[Activity]:
Beginning with the opening line, set down each line of the material below exactly, stopping once the line with "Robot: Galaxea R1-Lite" is done.

--- START ---

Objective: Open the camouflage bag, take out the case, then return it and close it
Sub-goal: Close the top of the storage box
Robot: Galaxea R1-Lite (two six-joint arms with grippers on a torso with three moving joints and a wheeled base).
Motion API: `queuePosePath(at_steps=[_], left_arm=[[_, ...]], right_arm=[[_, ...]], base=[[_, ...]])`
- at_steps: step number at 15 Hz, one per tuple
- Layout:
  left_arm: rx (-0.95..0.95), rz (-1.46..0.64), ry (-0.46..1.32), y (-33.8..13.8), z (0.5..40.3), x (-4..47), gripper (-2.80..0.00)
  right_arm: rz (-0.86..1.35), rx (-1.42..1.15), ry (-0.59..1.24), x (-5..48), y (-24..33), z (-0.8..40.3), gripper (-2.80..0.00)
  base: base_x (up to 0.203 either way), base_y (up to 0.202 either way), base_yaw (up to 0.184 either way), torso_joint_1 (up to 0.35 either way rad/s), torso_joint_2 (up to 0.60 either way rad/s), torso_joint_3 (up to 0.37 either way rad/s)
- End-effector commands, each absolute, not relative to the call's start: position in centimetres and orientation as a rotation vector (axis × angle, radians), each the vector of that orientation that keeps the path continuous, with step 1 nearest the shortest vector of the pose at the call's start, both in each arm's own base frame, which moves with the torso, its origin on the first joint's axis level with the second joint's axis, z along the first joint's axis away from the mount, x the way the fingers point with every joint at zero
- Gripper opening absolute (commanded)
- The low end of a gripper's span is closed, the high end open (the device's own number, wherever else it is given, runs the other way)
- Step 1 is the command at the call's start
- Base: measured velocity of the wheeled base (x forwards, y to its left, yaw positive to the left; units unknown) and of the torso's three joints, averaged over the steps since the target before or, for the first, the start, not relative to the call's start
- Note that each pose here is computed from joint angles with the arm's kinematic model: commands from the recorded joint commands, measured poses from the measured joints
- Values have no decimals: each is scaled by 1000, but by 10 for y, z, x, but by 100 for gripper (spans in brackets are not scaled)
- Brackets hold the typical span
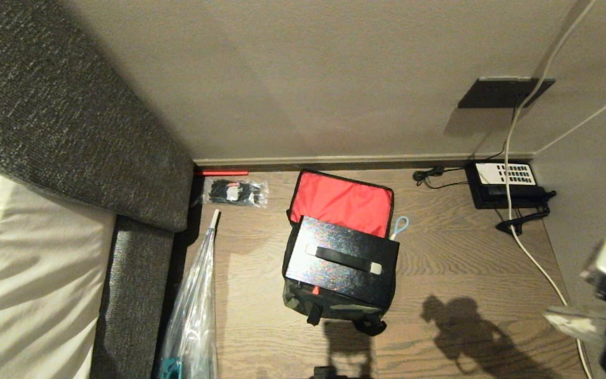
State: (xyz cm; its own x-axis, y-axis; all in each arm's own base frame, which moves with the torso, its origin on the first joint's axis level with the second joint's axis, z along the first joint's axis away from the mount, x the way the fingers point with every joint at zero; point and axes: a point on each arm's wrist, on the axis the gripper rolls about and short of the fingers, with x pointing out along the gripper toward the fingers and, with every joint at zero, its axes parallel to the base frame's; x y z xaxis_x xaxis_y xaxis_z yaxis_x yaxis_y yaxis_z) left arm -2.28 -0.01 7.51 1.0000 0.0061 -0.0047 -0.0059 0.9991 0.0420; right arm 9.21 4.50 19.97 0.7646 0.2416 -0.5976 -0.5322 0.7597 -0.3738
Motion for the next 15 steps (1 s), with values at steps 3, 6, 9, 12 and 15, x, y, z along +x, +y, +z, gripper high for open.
queuePosePath(at_steps=[3, 6, 9, 12, 15], left_arm=[[43, 7, 5, 0, 75, -23, -280], [44, 7, 5, 0, 75, -23, -280], [44, 8, 5, 0, 75, -23, -280], [41, 6, 6, 0, 74, -23, -280], [43, 8, 5, 0, 75, -23, -280]], right_arm=[[154, -295, 504, -28, -11, 170, -280], [100, -54, 527, -38, -2, 130, -280], [122, -112, 255, -26, 1, 91, -280], [48, -90, 74, -21, 1, 71, -280], [19, -61, 9, -22, 0, 76, -280]], base=[[0, 0, 0, 0, 0, 0], [0, 0, 0, 0, 0, 0], [0, 0, 0, 0, 0, 0], [0, 0, 0, 0, 0, 0], [0, 0, 0, 0, 0, 0]])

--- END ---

[Written reply]:
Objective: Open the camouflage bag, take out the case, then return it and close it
Sub-goal: Close the top of the storage box
Robot: Galaxea R1-Lite (two six-joint arms with grippers on a torso with three moving joints and a wheeled base).

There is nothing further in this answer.